Effects of Spin-Pair Lifetime on Magnetic Field Effects in Organic Light Emitting Diodes


  Daniel Nikiforov [1,2]  ,  Bagrat Khachatryan [1,2]  ,  Nir Tessler [3]  ,  Eitan Ehrenfreund [1,2]  
[1] Physics Department, Technion-Israel Institute of Technology, Haifa 32000, ISRAEL
[2] Solid State Institute, Technion-Israel Institute of Technology, Haifa 32000, ISRAEL
[3] Department of Electrical Engineering, Technion-Israel Institute of Technology, Haifa 32000, ISRAEL

Magnetic field effects in organic semiconductors (OSs) are related to spin configurations of spin-pairs formed in the material.

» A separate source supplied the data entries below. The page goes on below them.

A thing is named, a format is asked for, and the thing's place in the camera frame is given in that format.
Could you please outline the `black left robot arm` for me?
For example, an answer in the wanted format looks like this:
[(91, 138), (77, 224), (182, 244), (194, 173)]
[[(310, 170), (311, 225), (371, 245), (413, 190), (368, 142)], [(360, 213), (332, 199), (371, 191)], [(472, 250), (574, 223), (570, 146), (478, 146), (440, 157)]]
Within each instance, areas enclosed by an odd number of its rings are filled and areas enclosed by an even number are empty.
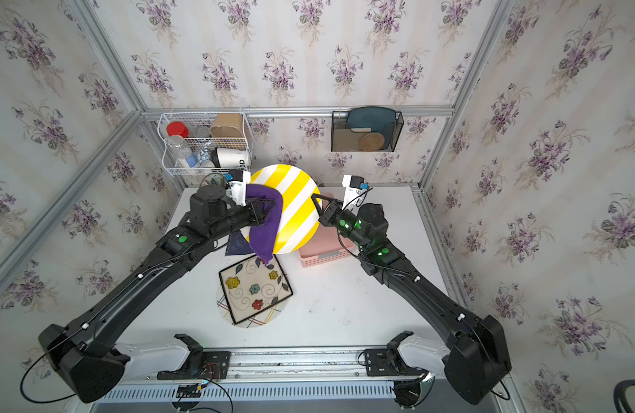
[(101, 399), (124, 378), (199, 377), (204, 349), (186, 334), (137, 349), (118, 349), (116, 342), (157, 296), (216, 251), (219, 239), (264, 224), (276, 204), (253, 198), (238, 206), (220, 186), (199, 188), (180, 224), (157, 241), (131, 275), (68, 325), (50, 325), (40, 333), (52, 370), (84, 403)]

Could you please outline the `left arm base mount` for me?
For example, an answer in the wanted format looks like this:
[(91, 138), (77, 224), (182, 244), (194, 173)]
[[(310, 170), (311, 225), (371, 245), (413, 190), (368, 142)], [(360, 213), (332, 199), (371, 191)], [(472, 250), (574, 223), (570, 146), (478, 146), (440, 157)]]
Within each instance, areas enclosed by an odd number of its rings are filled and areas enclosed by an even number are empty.
[(185, 350), (181, 363), (173, 369), (160, 371), (157, 380), (224, 380), (229, 373), (232, 352), (206, 349), (187, 334), (174, 335), (180, 349)]

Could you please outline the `square floral plate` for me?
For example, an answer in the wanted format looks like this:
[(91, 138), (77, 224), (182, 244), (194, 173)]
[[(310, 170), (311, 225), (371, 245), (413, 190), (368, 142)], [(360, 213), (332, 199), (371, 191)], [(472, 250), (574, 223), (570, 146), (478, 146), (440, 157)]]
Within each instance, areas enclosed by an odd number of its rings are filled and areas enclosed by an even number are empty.
[(263, 294), (269, 291), (280, 293), (282, 290), (293, 294), (291, 283), (276, 256), (267, 265), (257, 256), (250, 256), (220, 270), (219, 285), (223, 292), (241, 288), (249, 289), (251, 294), (260, 289)]

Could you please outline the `round plaid plate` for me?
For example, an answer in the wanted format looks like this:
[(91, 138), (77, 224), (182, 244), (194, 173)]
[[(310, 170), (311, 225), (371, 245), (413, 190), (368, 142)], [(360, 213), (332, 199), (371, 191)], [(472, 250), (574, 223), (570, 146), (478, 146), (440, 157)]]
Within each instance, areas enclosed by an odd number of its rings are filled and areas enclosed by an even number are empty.
[(226, 323), (241, 329), (255, 329), (279, 318), (293, 294), (285, 290), (263, 294), (262, 289), (251, 294), (249, 289), (239, 288), (218, 291), (215, 298), (219, 314)]

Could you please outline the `yellow striped round plate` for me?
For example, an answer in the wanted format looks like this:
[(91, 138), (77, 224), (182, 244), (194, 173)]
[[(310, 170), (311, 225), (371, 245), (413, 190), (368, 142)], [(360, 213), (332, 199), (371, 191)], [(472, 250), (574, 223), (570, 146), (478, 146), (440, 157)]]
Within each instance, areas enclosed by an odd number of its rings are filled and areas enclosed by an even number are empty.
[(283, 199), (274, 254), (288, 254), (308, 243), (319, 228), (312, 196), (320, 190), (314, 180), (296, 166), (269, 165), (255, 172), (251, 182), (275, 189)]

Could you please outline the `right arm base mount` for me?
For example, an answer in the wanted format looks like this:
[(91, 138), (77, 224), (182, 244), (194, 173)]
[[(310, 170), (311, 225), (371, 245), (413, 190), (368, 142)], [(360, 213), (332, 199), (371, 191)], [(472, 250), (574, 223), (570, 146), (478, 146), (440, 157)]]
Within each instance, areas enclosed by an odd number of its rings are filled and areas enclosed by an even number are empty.
[(384, 349), (364, 349), (356, 357), (359, 366), (364, 367), (367, 377), (414, 376), (414, 379), (393, 382), (395, 403), (402, 409), (415, 410), (429, 396), (434, 387), (436, 375), (423, 368), (410, 367), (400, 354), (400, 344), (417, 338), (411, 331), (404, 331), (394, 337)]

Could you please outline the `purple cloth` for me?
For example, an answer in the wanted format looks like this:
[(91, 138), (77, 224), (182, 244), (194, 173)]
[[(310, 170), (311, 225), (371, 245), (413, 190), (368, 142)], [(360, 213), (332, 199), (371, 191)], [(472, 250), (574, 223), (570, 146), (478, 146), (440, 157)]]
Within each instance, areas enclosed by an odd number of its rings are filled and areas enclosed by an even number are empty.
[(248, 184), (246, 199), (262, 201), (264, 221), (261, 225), (250, 229), (249, 244), (257, 257), (267, 265), (274, 257), (274, 246), (284, 206), (283, 196), (276, 189), (259, 184)]

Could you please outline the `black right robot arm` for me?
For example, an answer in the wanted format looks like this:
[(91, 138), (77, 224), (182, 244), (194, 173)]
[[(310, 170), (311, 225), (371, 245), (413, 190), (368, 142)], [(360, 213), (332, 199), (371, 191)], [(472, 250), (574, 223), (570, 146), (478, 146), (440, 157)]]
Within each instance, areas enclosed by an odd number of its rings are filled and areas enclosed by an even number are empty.
[(481, 318), (450, 299), (423, 277), (388, 238), (381, 204), (366, 203), (357, 213), (342, 201), (312, 196), (319, 223), (336, 228), (339, 236), (358, 247), (364, 271), (405, 299), (436, 331), (444, 351), (432, 356), (419, 337), (404, 337), (397, 347), (406, 366), (444, 376), (469, 404), (480, 403), (511, 371), (502, 325), (491, 315)]

In organic light emitting diodes (OLEDs) made of homo-polymer organic layers the spin-pair reside on two chemically identical polymers. In these layers we distinguish between two types of spin-pairs: a polaron pair (PP) and a charge transfer excimer (CTE); both are composed of electron-hole (e-h) pairs held together by Coulomb force. PPs can be formed from free charge carriers injected into the OS layer via electrodes under forward bias applied on the OLED device. On the other hand, CTEs are generated from photoexcited singlet excitons (SEs). Absorbed light creates molecular excitations, SEs, in the OS material; in homo-polymers a resonance interaction between a photoexcited molecule and a neighboring non-excited molecule creates an excimer. Molecules composing the excimer can share not only energy but also charge; a CTE is an excimer in which the charges are fully situated on different molecules. A CTE may fuse back to an excimer and finally to a SE producing photoluminescence (PL) or it may dissociate into free charges giving rise to a photocurrent. We compare magnetic field dependence of conductance and photocurrent (MC and MPC, respectively) in the OLED devices and find that the response of MPC(B) is very different from MC(B) in at least two respects. (a) The low field (B<50 mT) response of MPC(B) is narrower by a factor of ~5 from that of MC(B); (b) At high fields (B>4 T) MPC(B) has a stronger dependence on B, d(MPC)/dB~5d(MC)/dB. We attribute these differences to a unique feature of CTEs that are responsible for MPC: sub-ns fast fusion back to SEs and slow (ns to s) dissociation to free charges. In contrast, MC is determined by long lived (>10 ns) PPs having singlet and triplet dissociation rates of the same order.